— Прости, будь счастлив.
Говорить князь был не в силах, он молча поцеловал горячую руку Пушкина и вышел из кабинета.
Вера Федоровна была тут же — она все время проводила с Натальей Николаевной. Под окнами пушкинской квартиры тем временем собралась огромная толпа — люди стояли молча, не расходились, терпеливо ждали бюллетеней о состоянии Пушкина, которые писал Жуковский… Вяземский смотрел на эту толпу из окна, и слезы текли, текли без конца, потому что в соседней комнате мучился Пушкин, Пушкин, и ничем уже нельзя было ему помочь… Иногда ему казалось, что он видит нелепый сон; иногда страстно хотелось вернуть время на неделю, на две, на год назад…
Николай I через Арендта передал Пушкину следующие слова: «Прими мое прощенье, а с ним и мой совет: кончить жизнь христиански». Как бы ни хотелось иным современным исследователям видеть в Николае только благодетеля Пушкина, из этой записки следует одно: Пушкину император не доверял, иначе не предполагал бы, что он может «кончить жизнь» без исповеди и причастия… Но Пушкин и без советов царя пожелал исповедаться и причаститься. 29-го ему сделалось хуже, он стал забываться, бредить. Друзья собрались вокруг него. Здесь были Жуковский, Тургенев, Виельгорский, князь Мещерский, доктора Спасский, Даль и Андреевский, секундант и лицейский товарищ Пушкина Данзас, Вера Федоровна Вяземская.
Многие авторы в числе видевших последний вздох Пушкина называют и Вяземского. На деле это не так: незадолго до смерти Пушкина на Мойку прибыл курьер из Министерства финансов и срочно потребовал от Вяземского прибыть в департамент внешней торговли… Живым друга князь уже не застал. Печальное совпадение стало для него символическим — служба отрывала его от умирающего Пушкина. Вяземский не принадлежал ни себе, ни своему другу…
В 12 часов 45 минут 29 января Пушкин скончался.

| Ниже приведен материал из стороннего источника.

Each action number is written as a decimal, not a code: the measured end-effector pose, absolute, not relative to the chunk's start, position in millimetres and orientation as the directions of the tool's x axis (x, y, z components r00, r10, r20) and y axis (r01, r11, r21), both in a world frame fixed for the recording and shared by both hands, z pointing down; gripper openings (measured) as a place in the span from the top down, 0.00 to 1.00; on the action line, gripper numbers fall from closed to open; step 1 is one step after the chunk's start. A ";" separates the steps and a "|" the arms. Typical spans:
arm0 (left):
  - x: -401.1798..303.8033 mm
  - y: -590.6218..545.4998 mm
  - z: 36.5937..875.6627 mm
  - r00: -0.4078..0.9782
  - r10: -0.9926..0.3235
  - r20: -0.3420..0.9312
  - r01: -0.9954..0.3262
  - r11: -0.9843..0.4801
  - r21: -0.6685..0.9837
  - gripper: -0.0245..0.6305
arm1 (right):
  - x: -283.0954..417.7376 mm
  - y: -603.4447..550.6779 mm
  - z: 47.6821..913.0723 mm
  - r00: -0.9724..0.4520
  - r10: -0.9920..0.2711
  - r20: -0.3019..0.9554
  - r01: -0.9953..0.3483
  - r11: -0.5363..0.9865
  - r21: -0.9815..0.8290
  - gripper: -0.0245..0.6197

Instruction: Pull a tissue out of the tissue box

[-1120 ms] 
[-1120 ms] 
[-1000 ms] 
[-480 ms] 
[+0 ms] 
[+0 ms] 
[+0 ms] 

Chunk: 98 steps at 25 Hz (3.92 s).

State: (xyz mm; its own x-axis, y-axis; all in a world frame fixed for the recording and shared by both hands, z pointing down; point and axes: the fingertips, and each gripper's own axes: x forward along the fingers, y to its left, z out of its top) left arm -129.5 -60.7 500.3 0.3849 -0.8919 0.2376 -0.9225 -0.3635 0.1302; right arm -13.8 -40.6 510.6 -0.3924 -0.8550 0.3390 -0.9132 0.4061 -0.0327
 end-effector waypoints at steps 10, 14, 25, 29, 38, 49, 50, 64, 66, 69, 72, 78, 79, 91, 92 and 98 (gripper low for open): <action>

Когда Вяземский вернулся на Мойку, двери кабинета были уже опечатаны. В прихожей негромко говорили о чем-то Жуковский и знаменитый скульптор Гальберг, приехавший снимать с покойного маску… Присев боком к столу и шумно сморкаясь, быстро записывал что-то в дневник Александр Тургенев… Вытирал слезы сразу утративший свою обычную щеголеватость Виельгорский. Тихо плакала Вера Федоровна… И во всем: в звуках, в присутствии посторонних, в пришибленном виде слуг, в занавешенных зеркалах и запахе ароматической соли, в свечах, с которых никто давно не снимал нагара, в людях, с обнаженными головами стоявших на морозе, — во всем была смерть… Вяземскому снова почудилось, что он видит страшный сон, который рано или поздно закончится. Он даже не мог заплакать… На него нашло странное отупение. Он вспомнил, что так уже было два года назад после смерти Полины.
Когда должны были одевать Пушкина для гроба, замешкались: взять камер-юнкерский мундир?.. Но Пушкин терпеть его не мог, звал полосатым кафтаном и наверняка не желал бы, чтобы его в нем хоронили… И тут Вяземский, словно очнувшись, решительно приказал: «Никаких мундиров!» Пушкин лег в гроб в старом своем темнокоричневом сюртуке…
29 января был день рождения Жуковского — пятьдесят четыре года. Пушкин должен был поздравлять его на дружеском обеде у Виельгорского. А теперь… Горе было чудовищным, невообразимым… Вяземский как-то держался на этом траурном обеде, где собрались Жуковский, Виельгорский, Тургенев, держался на панихиде и отпевании 1 февраля, что-то сломалось в нем лишь когда гроб на руках людей вырвался на паперть и под стройное пение двинулся в склеп при храме. На полдороге процессия замерла: поперек пути без сознания лежал князь Петр Андреевич… Жуковский, сам захлебываясь в слезах, поднял друга, долго не мог привести в чувство. С Вяземским сделался нервический припадок — 44-летний мужчина рыдал, бился в руках Жуковского. Вера Федоровна и Павлуша, смахивая слезы, торопливо, сбивчиво говорили на ухо что-то нелепое, утешительное… Мелькали лица Тургенева, Виельгорского, Карамзиных… Снег, несущийся с неба, забивающий дыханье. И жандармы, жандармы… не меньше двадцати жандармских офицеров вокруг.